Records from a collection -

◇ ◇ ◇

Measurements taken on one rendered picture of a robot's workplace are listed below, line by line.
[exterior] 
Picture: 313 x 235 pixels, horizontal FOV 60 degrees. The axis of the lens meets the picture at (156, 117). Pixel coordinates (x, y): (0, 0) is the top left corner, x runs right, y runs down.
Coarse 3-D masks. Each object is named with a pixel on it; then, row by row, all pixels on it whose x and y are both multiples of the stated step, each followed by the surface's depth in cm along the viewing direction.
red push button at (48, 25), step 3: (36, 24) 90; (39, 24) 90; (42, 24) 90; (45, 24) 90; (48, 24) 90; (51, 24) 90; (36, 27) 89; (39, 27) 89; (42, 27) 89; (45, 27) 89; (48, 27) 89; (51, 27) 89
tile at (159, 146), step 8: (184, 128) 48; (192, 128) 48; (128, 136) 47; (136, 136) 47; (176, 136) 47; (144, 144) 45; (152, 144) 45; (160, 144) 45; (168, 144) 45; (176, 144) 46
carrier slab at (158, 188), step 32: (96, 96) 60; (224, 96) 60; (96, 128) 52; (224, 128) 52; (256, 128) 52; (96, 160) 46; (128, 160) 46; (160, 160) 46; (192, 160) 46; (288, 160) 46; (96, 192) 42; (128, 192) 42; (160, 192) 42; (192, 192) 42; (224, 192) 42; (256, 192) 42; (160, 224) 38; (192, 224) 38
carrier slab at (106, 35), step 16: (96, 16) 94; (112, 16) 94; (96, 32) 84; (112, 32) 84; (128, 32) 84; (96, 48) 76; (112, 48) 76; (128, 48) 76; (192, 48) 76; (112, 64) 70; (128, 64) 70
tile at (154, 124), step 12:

◇ ◇ ◇

WHAT IS BEING ASKED - Could you find each line in the entries that contains the string "picture" and copy it?

REPLY TO THE EXERCISE -
Measurements taken on one rendered picture of a robot's workplace are listed below, line by line.
Picture: 313 x 235 pixels, horizontal FOV 60 degrees. The axis of the lens meets the picture at (156, 117). Pixel coordinates (x, y): (0, 0) is the top left corner, x runs right, y runs down.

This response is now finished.